Briefly, in the 1960s Francis Crick was as famous for his atheism as he was for his scientific achievements. The leading light of the Cambridge Humanists, he resigned from a fellowship of Churchill College in protest at the building of a new chapel, donated £100 for an essay competition on “What should be done with the college chapels?” and told Varsity magazine: “I do not respect Christian beliefs. I think they are ridiculous.” Some of this made the national newspapers.

It was not until 1968 that most of the world discovered just what else this opinionated don had achieved, when James Watson's book The Double Helix came out, with its extraordinary story of how the unappreciated middle-aged Crick and the brash prodigy Watson had snatched the very secret of life from under the noses of more diligent scientists in London by their discovery of the structure of DNA in 1953. The book's famous opening sentence was “I have never seen Francis Crick in a modest mood” and it included the story of Crick announcing to fellow drinkers in the Eagle on the last day of February 1953: “We've discovered the secret of life”.

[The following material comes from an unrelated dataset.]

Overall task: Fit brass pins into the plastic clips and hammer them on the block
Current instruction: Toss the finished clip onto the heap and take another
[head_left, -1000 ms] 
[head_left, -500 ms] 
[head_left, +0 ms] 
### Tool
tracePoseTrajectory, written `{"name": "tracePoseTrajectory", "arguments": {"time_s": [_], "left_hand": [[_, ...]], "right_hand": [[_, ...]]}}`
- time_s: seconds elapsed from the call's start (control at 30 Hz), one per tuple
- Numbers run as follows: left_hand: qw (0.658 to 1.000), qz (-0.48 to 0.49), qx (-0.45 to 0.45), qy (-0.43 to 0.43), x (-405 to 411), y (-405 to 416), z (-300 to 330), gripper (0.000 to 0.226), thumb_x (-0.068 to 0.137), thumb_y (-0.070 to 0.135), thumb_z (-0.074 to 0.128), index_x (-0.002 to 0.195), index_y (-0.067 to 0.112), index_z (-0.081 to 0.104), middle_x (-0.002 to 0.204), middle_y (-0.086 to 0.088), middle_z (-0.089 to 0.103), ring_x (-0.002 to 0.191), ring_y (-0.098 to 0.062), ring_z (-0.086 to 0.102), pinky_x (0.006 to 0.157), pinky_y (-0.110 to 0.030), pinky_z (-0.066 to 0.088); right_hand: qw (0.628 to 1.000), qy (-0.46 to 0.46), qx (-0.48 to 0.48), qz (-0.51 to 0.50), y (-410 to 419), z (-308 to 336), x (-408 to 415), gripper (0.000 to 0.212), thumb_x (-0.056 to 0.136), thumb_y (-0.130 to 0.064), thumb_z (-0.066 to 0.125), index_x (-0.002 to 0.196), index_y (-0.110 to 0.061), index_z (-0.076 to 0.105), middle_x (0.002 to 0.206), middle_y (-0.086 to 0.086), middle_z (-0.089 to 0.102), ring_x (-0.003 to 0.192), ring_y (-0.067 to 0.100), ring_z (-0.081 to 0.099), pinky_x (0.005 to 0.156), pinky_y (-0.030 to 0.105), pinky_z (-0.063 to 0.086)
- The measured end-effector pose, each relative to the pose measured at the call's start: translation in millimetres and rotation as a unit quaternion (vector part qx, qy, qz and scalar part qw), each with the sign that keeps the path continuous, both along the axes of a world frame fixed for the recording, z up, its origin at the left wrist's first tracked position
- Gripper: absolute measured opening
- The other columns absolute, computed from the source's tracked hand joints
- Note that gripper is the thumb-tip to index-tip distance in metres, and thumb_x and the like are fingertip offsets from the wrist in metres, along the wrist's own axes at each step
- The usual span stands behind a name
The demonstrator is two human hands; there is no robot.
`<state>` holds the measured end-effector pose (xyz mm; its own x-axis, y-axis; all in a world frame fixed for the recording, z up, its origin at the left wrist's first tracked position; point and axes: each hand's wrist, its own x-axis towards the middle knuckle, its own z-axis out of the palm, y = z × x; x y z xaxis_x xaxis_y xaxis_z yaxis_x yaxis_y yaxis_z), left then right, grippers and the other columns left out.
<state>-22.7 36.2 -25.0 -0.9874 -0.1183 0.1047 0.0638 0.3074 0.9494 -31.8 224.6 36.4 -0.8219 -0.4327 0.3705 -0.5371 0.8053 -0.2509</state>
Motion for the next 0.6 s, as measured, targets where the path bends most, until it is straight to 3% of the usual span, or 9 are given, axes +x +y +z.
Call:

But in the long view Francis Crick, who died in 2004 and whose biography I have just written, deserves his place in history for neither of these reasons. His role in the double helix story, though vital, was only auxiliary – it was Watson who made the running and the moment when arguments about atheism reached the national news soon passed. No, in my opinion Francis Crick was one of the great scientists not just of his time but of all time and this reputation rests on what he did after the double helix.

Consider what was known in 1950 about the nature of life, and then what was known 20 years later in 1970. In 1950 scientists knew that living creatures were made of organic polymers, of which proteins seemed the most varied, and that creatures had objects in them whose properties could be very specifically copied – genes. But how genes copied themselves and how proteins were made were two separate, baffling enigmas.

The first question was answered by the double helical structure of DNA – a structure so obviously designed to carry a linear code and copy itself that the conclusion virtually spoke for itself. It none the less took several years and numerous experiments before biochemists and geneticists were convinced, but to true believers like Crick there was never any doubt that they would be.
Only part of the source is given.